▶ **Task directions**
Exactly what is written in the records below should be returned, minus the images.

Available data section start

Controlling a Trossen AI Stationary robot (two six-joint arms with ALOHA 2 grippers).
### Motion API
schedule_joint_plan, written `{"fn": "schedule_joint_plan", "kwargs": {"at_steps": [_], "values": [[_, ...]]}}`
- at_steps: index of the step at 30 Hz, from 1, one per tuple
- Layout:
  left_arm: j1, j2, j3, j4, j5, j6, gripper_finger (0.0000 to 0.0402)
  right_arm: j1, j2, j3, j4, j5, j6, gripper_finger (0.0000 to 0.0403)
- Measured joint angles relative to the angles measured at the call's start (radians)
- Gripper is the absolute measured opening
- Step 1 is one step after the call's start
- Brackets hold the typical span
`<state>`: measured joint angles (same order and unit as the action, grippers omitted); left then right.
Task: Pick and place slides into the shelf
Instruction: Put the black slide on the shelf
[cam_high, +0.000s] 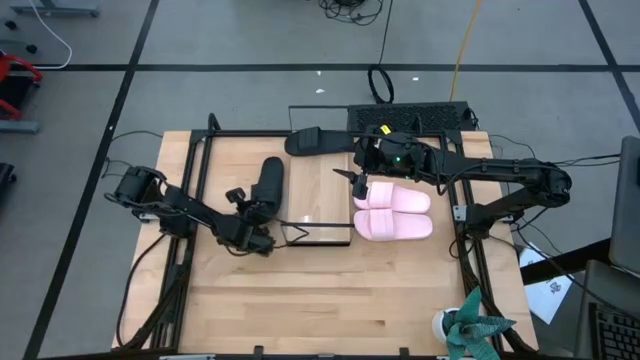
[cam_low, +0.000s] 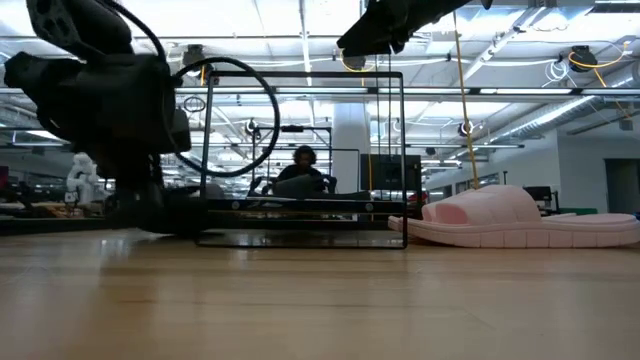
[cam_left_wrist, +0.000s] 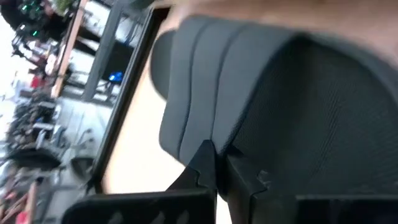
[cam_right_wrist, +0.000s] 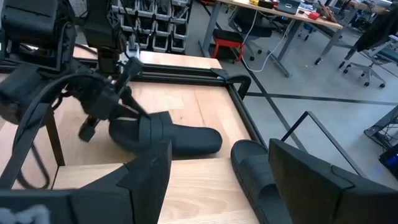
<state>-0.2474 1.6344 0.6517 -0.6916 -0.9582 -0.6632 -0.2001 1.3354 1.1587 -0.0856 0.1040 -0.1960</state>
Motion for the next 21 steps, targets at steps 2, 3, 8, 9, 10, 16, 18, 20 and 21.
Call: {"fn": "schedule_joint_plan", "kwargs": {"at_steps": [2, 3, 8, 9, 10, 16, 18, 20, 21], "values": [[-0.004, 0.000, 0.018, -0.120, 0.007, -0.070, 0.0003, 0.000, 0.000, 0.000, 0.000, 0.000, 0.000, 0.0258], [-0.011, 0.000, 0.030, -0.190, 0.010, -0.104, 0.0003, 0.000, 0.000, 0.000, 0.000, 0.000, 0.000, 0.0258], [-0.062, -0.021, 0.087, -0.483, 0.025, -0.291, 0.0001, 0.000, 0.000, 0.000, 0.000, 0.000, 0.000, 0.0258], [-0.075, -0.032, 0.094, -0.528, 0.033, -0.328, 0.0001, 0.000, 0.000, 0.000, 0.000, 0.000, 0.000, 0.0258], [-0.092, -0.048, 0.101, -0.577, 0.040, -0.365, 0.0001, 0.000, 0.000, 0.000, 0.000, 0.000, 0.001, 0.0258], [-0.185, -0.166, 0.176, -0.837, 0.031, -0.580, 0.0001, 0.000, 0.000, 0.001, 0.007, 0.000, 0.001, 0.0258], [-0.211, -0.197, 0.207, -0.882, 0.025, -0.628, 0.0001, 0.000, 0.000, 0.001, 0.007, 0.000, 0.001, 0.0258], [-0.227, -0.230, 0.234, -0.874, 0.019, -0.582, 0.0000, 0.000, 0.000, 0.001, 0.007, 0.000, 0.001, 0.0258], [-0.232, -0.241, 0.249, -0.878, 0.018, -0.569, 0.0000, 0.000, 0.000, 0.001, 0.007, 0.000, 0.001, 0.0258]]}}
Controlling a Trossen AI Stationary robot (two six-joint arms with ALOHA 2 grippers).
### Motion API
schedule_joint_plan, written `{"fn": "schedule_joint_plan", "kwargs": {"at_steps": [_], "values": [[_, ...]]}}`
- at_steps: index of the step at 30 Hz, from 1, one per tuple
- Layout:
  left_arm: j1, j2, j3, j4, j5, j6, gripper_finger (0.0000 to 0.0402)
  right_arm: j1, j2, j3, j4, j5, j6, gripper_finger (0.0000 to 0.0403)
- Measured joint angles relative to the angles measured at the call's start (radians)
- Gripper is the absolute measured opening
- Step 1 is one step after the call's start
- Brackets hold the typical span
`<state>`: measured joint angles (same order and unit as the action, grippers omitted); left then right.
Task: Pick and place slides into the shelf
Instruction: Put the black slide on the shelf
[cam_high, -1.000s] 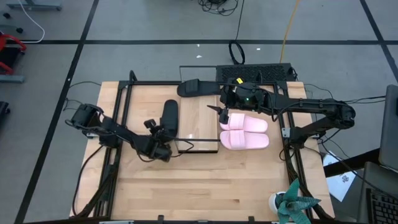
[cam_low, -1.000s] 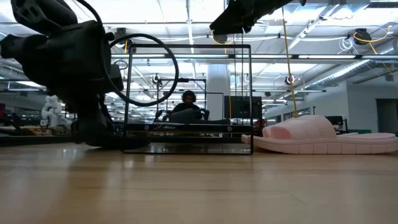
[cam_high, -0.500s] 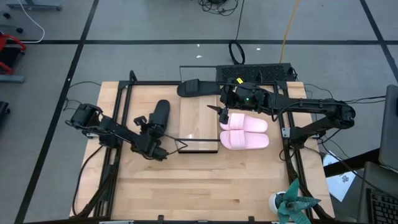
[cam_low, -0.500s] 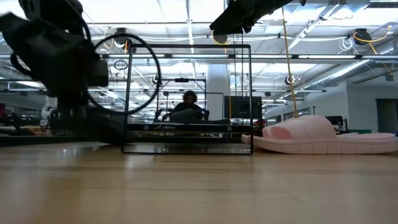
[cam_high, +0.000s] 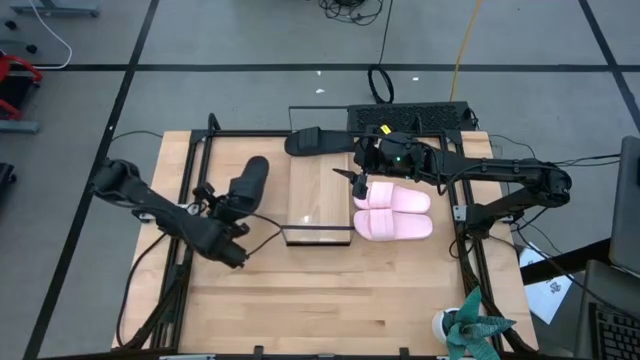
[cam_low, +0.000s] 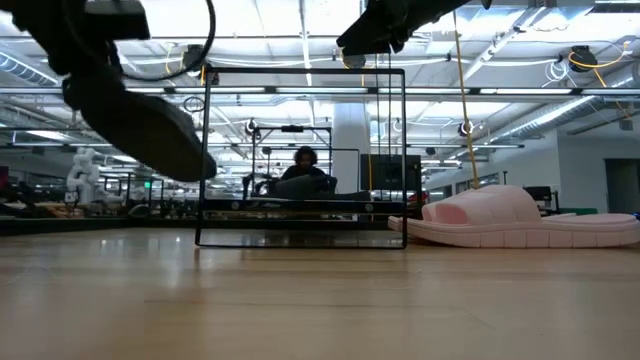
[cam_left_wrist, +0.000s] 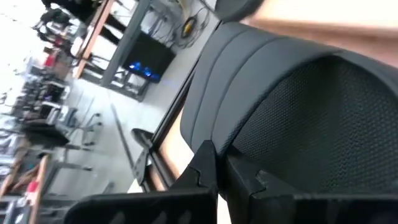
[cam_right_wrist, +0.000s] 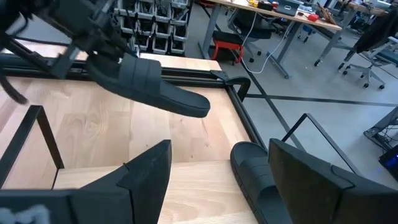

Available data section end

▶ **Answer section**
Controlling a Trossen AI Stationary robot (two six-joint arms with ALOHA 2 grippers).
### Motion API
schedule_joint_plan, written `{"fn": "schedule_joint_plan", "kwargs": {"at_steps": [_], "values": [[_, ...]]}}`
- at_steps: index of the step at 30 Hz, from 1, one per tuple
- Layout:
  left_arm: j1, j2, j3, j4, j5, j6, gripper_finger (0.0000 to 0.0402)
  right_arm: j1, j2, j3, j4, j5, j6, gripper_finger (0.0000 to 0.0403)
- Measured joint angles relative to the angles measured at the call's start (radians)
- Gripper is the absolute measured opening
- Step 1 is one step after the call's start
- Brackets hold the typical span
`<state>`: measured joint angles (same order and unit as the action, grippers omitted); left then right.
Task: Pick and place slides into the shelf
Instruction: Put the black slide on the shelf
[cam_high, +0.000s] 
[cam_low, +0.000s] 
[cam_left_wrist, +0.000s] 
[cam_right_wrist, +0.000s] 
<state>-0.2474 1.6344 0.6517 -0.6916 -0.9582 -0.6632 -0.2001 1.3354 1.1587 -0.0856 0.1040 -0.1960</state>
Motion for the next 21 steps, targets at steps 2, 3, 8, 9, 10, 16, 18, 20 and 21.
Call: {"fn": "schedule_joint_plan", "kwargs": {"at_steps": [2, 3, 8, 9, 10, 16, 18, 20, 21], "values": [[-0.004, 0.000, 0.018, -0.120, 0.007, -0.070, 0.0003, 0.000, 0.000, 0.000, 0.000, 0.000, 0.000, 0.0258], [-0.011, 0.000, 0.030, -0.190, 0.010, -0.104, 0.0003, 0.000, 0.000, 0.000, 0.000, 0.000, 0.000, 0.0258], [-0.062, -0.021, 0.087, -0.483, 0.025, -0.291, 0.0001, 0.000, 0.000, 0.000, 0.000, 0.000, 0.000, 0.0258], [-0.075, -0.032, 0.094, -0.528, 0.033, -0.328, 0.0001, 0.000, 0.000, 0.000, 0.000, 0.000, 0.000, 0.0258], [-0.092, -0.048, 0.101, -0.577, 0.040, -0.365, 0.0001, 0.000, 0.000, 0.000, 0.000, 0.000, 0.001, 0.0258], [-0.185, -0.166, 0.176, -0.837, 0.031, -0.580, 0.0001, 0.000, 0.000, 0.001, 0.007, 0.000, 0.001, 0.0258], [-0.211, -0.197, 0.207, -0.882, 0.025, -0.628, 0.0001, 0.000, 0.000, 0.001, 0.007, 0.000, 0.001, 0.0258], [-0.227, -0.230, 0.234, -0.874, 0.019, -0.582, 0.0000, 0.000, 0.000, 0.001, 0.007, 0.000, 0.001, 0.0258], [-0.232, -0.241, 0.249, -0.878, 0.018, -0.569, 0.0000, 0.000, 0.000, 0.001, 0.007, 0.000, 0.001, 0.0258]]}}
Controlling a Trossen AI Stationary robot (two six-joint arms with ALOHA 2 grippers).
### Motion API
schedule_joint_plan, written `{"fn": "schedule_joint_plan", "kwargs": {"at_steps": [_], "values": [[_, ...]]}}`
- at_steps: index of the step at 30 Hz, from 1, one per tuple
- Layout:
  left_arm: j1, j2, j3, j4, j5, j6, gripper_finger (0.0000 to 0.0402)
  right_arm: j1, j2, j3, j4, j5, j6, gripper_finger (0.0000 to 0.0403)
- Measured joint angles relative to the angles measured at the call's start (radians)
- Gripper is the absolute measured opening
- Step 1 is one step after the call's start
- Brackets hold the typical span
`<state>`: measured joint angles (same order and unit as the action, grippers omitted); left then right.
Task: Pick and place slides into the shelf
Instruction: Put the black slide on the shelf
[cam_high, -1.000s] 
[cam_low, -1.000s] 
[cam_high, -0.500s] 
[cam_low, -0.500s] 
[cam_high, +0.000s] 
[cam_low, +0.000s] 
[cam_left_wrist, +0.000s] 
[cam_right_wrist, +0.000s] 

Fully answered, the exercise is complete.